#### About this task
State the number of lines in these records that include the word "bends", and add nothing to it.

#### Dataset
__________

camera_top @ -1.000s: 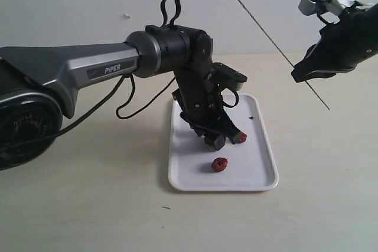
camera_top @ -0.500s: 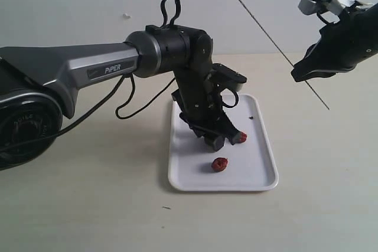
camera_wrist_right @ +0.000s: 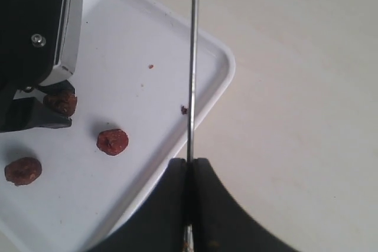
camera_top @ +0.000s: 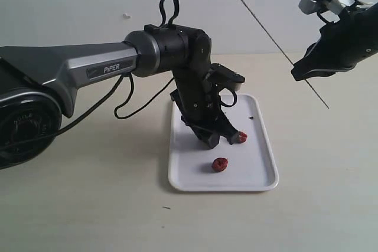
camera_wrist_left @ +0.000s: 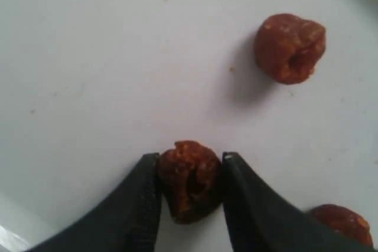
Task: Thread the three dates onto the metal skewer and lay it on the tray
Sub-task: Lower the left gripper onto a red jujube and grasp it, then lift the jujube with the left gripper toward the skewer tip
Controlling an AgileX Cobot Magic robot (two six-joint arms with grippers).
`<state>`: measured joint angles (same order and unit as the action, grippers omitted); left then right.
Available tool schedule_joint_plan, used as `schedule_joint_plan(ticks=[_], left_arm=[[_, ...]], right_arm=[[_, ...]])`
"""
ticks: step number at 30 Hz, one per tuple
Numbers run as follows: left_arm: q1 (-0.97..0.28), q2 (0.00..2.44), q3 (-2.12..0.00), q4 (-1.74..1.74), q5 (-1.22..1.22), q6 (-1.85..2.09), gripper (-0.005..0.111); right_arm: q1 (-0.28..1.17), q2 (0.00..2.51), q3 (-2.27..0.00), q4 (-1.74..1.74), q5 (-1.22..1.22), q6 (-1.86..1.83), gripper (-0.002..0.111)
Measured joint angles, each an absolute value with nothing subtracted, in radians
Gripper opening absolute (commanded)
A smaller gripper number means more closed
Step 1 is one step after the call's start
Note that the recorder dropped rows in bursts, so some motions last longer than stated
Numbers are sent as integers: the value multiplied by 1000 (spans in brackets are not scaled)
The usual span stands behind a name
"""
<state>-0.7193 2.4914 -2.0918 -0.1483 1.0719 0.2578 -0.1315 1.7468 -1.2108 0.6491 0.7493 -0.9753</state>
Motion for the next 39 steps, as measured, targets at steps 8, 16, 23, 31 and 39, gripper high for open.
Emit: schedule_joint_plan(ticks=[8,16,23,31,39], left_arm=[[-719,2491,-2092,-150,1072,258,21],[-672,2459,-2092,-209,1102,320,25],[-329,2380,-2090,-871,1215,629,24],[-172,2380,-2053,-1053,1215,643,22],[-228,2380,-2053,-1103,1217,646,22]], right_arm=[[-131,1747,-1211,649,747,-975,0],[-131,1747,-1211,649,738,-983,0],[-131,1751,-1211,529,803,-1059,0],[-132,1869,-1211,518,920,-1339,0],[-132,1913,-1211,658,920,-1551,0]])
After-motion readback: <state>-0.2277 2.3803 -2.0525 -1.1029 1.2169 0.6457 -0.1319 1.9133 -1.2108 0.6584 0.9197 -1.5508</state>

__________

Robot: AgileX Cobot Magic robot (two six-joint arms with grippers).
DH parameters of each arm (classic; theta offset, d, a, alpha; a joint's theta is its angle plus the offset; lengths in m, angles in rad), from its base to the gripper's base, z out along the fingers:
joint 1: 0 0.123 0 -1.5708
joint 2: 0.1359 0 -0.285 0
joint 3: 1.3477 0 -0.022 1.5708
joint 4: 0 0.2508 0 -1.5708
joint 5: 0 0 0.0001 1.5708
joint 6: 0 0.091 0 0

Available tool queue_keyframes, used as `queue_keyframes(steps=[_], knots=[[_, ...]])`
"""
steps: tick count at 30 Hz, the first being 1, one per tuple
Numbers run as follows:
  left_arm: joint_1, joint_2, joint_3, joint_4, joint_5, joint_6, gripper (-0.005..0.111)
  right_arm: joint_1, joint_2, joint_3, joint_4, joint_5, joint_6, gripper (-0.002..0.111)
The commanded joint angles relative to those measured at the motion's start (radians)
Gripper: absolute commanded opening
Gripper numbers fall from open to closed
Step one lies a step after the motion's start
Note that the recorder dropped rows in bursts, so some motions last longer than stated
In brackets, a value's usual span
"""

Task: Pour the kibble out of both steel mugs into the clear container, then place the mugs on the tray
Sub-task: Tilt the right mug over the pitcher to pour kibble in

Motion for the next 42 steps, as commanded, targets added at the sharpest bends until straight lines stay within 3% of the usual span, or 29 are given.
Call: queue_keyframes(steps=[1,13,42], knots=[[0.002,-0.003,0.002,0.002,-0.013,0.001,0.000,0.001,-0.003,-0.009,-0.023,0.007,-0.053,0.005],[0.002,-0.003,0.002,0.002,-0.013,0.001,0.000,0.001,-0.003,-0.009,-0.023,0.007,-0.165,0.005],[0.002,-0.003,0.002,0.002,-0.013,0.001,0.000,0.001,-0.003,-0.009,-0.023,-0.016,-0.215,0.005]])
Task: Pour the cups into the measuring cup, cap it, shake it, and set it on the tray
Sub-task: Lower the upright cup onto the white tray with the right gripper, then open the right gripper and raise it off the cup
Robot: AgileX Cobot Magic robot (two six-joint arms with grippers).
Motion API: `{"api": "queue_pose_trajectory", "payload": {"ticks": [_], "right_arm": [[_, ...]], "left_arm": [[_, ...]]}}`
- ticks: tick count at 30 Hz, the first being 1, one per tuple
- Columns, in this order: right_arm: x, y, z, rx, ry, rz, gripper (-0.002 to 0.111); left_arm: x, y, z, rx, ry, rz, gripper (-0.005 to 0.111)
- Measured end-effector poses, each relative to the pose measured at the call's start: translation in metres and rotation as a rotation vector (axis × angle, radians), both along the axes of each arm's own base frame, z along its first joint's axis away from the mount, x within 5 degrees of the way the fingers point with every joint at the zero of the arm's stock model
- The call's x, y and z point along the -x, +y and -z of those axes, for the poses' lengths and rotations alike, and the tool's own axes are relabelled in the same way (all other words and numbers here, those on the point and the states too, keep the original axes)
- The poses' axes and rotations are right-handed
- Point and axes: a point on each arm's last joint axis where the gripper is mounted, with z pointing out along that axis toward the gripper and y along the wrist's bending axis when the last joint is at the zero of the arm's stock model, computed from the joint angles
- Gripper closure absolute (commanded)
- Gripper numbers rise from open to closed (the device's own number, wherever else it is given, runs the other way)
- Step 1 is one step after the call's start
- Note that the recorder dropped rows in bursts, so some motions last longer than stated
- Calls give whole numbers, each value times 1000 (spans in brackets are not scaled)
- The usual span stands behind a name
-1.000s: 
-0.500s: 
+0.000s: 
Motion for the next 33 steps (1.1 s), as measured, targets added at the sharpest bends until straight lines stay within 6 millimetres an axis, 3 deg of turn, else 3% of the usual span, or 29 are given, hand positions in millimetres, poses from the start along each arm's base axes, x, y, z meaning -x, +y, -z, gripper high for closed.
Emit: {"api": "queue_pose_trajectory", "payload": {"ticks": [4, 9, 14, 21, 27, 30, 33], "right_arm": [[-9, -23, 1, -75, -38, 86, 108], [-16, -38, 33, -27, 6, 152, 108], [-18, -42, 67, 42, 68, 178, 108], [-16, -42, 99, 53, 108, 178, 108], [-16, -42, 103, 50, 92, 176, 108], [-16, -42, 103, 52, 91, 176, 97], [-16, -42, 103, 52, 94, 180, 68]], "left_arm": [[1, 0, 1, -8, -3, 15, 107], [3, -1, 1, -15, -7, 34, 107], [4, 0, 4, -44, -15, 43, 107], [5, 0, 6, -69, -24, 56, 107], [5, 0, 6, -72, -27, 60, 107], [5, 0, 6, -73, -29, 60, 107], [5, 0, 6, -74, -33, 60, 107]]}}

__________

#### Task answer
2